W5.R

W1 - ANOVA 
multiple factors and variables @ same time
//KEY IDEAS
1. Outcome is quantitative
2. Multiple explanatory variables
3. Goal = ID contributions of different variables


//Anova - aov()
//Left side of tilda is result/outcome, right side of tilda is the covariate variable (factor variable of left side variable)

//Show Analysis of Variance
aovObject <- aov(movies$score ~ movies$rating)
aovObject

//Get coefficients
//Intercept is the average of b0 (G rating movie)
//next variable - Intercept = avg. rating for PG movies
//3rd variable is - Intercept = avg. rating for PG-13 movies, etc...
aovObject$coeff

//Add a second factor to model and see what relative contribution of 
  2 factors is to the score.
//Here, I just add an extra set of variables (genre) to the first set (rating).
  It's really 2 variables with multiple levels.'

//Add a 2nd variable easily
aovObject2 <- aov(movies$score ~ movies$rating + movies$genre)
aovObject2

//Conclusion I reach is DFs for 2nd variable and residuals

//Look at summary 
summary(aovObject2)
//Conclusion: tells me DF, Sum of Sq, Mean Sq, F-value
F-value
  -1st F-value measures amount of variation explained by rating in the score varaible
  -If P-values < 0.05 generally considered significant
  -under Genre value, since it's the second' variable in the data set, it is the additional variation that rating did NOT explain already
//So, I should flip the right side tilda, switch the variables
aovObject 3 <- aov(movies$score ~ movies$genre + movies$rating)

//CONCLUSION: results are different.
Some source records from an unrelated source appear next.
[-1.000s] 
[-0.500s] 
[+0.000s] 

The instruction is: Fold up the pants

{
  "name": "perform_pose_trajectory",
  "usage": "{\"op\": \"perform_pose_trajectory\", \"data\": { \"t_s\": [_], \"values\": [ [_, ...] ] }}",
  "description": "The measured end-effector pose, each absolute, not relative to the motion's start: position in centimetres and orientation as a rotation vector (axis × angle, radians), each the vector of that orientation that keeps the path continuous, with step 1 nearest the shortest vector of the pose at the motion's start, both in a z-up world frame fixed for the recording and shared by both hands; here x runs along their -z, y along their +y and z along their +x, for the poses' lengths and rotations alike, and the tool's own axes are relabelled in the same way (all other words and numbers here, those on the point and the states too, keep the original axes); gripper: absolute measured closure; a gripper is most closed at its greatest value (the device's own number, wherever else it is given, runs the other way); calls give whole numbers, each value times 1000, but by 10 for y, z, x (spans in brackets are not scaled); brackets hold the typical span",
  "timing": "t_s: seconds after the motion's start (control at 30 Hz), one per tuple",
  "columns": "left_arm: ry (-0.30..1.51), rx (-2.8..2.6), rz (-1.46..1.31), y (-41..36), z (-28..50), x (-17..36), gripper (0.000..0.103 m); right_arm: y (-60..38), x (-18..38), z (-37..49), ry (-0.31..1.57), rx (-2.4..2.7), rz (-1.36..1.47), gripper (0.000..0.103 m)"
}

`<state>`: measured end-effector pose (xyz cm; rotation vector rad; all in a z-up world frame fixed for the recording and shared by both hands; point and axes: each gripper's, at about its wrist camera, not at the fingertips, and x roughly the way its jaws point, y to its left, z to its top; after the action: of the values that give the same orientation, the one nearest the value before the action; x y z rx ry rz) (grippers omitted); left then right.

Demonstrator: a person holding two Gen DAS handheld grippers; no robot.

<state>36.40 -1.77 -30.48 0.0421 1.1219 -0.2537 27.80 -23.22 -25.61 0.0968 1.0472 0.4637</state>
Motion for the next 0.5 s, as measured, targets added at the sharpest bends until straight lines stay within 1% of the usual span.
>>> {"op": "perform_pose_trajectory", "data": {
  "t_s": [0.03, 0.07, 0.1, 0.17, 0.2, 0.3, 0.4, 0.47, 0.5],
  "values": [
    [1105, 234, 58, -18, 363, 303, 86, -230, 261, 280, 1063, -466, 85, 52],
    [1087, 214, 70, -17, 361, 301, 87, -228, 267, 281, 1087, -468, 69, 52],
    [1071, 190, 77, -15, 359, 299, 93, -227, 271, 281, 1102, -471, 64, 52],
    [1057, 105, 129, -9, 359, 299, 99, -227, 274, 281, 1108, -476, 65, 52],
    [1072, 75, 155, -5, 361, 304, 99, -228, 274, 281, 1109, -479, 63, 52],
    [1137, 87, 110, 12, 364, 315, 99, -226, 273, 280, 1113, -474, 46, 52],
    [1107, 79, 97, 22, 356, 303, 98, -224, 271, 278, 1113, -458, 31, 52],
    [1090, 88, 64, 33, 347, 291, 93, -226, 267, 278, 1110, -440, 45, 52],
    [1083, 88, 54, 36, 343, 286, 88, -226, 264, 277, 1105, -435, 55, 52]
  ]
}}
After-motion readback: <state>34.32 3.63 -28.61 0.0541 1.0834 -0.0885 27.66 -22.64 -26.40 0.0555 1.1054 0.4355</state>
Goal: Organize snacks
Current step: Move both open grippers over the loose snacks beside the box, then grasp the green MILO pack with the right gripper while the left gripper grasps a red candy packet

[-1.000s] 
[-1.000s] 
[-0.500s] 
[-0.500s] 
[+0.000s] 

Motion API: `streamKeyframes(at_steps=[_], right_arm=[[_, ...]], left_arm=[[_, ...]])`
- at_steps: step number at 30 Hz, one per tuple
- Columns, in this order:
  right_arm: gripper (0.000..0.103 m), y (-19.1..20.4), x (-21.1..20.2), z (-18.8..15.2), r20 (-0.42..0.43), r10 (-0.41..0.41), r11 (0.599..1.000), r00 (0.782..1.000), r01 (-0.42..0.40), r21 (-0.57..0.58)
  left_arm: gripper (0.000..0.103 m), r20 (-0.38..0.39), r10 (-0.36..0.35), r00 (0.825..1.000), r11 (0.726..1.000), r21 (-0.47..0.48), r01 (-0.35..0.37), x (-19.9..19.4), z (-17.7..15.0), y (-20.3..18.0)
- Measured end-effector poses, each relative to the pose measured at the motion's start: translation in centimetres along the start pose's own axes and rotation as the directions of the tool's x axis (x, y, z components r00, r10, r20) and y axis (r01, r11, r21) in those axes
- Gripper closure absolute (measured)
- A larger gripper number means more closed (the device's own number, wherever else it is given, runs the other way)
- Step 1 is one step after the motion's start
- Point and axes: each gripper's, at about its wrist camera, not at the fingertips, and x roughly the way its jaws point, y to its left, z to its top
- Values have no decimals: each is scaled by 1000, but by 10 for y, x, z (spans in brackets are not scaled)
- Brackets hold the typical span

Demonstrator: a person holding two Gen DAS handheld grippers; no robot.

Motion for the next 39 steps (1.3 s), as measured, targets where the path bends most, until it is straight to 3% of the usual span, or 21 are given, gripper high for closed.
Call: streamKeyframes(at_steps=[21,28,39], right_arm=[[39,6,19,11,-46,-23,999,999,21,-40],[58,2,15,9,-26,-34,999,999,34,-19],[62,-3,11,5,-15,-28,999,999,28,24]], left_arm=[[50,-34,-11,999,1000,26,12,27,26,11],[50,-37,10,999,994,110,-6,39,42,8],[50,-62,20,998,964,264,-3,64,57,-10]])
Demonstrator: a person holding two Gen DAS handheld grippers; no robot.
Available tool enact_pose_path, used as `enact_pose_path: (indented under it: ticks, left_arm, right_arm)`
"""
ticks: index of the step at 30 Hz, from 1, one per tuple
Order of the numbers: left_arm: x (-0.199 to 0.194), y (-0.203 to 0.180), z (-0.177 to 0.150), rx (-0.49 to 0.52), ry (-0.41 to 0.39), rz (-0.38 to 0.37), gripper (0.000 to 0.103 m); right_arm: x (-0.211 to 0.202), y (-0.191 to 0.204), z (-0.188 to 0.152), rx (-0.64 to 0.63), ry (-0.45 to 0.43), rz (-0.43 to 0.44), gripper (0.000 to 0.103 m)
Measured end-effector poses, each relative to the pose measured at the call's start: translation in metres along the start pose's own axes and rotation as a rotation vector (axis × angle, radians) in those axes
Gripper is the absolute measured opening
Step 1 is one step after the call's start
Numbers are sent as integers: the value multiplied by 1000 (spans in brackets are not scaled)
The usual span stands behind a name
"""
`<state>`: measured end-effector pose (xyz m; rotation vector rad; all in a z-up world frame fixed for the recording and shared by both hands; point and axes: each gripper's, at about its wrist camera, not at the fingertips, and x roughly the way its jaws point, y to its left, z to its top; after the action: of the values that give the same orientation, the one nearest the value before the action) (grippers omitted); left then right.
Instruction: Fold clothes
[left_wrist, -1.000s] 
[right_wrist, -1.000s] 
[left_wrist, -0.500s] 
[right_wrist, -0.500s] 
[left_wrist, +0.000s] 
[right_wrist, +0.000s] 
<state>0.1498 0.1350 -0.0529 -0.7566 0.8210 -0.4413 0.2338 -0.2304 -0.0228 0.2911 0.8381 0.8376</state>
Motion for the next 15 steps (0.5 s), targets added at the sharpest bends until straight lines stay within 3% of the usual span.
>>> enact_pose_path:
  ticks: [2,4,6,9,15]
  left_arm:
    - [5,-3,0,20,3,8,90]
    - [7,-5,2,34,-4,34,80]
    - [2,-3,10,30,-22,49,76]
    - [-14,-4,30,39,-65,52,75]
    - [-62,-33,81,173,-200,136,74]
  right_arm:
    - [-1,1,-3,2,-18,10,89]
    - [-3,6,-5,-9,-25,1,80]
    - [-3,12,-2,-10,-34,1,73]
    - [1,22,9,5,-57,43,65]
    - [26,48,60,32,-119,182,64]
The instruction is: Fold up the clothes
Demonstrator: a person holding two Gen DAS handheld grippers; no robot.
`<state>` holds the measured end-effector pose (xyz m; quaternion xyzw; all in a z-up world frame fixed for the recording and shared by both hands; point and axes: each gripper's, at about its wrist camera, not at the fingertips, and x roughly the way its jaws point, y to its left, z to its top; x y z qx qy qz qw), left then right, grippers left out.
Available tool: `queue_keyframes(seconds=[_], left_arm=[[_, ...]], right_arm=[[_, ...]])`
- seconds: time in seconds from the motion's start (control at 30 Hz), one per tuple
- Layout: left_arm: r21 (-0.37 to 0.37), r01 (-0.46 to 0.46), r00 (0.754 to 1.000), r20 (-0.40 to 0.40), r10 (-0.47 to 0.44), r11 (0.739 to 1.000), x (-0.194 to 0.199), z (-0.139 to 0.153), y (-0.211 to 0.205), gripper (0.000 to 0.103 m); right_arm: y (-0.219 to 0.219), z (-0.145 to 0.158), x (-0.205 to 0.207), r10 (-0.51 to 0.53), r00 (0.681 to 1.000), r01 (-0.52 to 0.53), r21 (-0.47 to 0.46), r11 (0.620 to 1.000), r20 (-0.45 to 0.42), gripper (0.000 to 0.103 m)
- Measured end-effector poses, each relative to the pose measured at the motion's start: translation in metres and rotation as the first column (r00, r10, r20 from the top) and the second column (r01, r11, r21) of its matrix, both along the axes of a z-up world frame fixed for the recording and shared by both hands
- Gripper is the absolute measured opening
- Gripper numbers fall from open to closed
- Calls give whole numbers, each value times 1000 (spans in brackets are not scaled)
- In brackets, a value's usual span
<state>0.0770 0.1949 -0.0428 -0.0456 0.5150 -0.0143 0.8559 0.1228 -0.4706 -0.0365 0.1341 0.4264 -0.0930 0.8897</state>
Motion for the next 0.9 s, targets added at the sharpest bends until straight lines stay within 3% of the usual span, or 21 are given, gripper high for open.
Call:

So ORDER MATTERS, especially if I have an unbalanced design
  (ie - genre variable is not distributed evenly b/w levels in the movie rating variable) - be careful.

//Adding quantitative variable
  - only include as 1 term
aovObject4 <-aov(movies$score ~ movies$genre + movies$rating + movies$box.office)
summary(aovObject4)
//NOTE: only 1 df for box office cuz everything is the same w/ 1 quant variable

//ANOVA language
Unit - 1 observation
Treatments - diff. conditions applied to diff. units in study
Factors - controlled units
Replicates - independent units w/ same factors and treatments

//Great references to ANOVA & A/B Testing

Video 2 - Binary Outcomes
//Linear Regression might not be best option

//When I put summary(lmRavens), 'Estimate' tells me % inc w/ 1 new point
//1 problem: have a probability more than 1 when using linear regression on binary outcomes

//Advantage of Log odds - can calculate -∞ to +∞ = more stable results, but not very useful for applied research
//Odds - calculate 0 to ∞ = prob / (1 - prob)
//probability - calculate (0 to 1)

Regression: Linear Vs Logistic
//Linear = use expected value, or Ravens win is equal to specific value, given by model provided
//Logistic = model probability of Ravens win itself. Instead of looking at Ravens wins itself, look at probability of Ravens wins
            -has advantages cuz limits from -∞ to +∞ , not limits of 0 to 1
//interpret Logistic Regression:
  log( Pr(RWi|RSi,b0,b1) / (1 - Pr(RWi|RSi,b0,b1) ) = b0 +b1RSi
b0 - Log odds of a Ravens win if they score zero points
b1 - Log odds ratio of win probability for each point scored (compared to zero points) 
exp(b1) - Odds ratio of win probability for each point scored (compared to zero points)
       
//Logistics Regression Line - glm()
//Always say family - "binomial" for logistic regressions
logRegRavens <- glm(ravensData$ravenWinNum ~ ravensData$ravenScore, family = "binomial")
summary(logRegRavens)
//Interpreting results:
intercept term = log odds of Ravens win when they score 0. If # is negative, they basically 0 chance of winning
Estimate for Ravens score = log odds ratio for a 1 unit increase in Ravens score. So every time Ravens score 1 point, their log odds ratio increases by 0.1066. So, since this is a positive #, the more points they score, the more likely to win
//A sensible graph that shows prob of Ravens win vs their scorez-values and p-values analyzed similarly to a linear model

//show logistic regression
plot(ravensData$ravenScore,logRegRavens$fitted,pch=19,col="blue",xlab="Score",ylab="Prob Ravens Win"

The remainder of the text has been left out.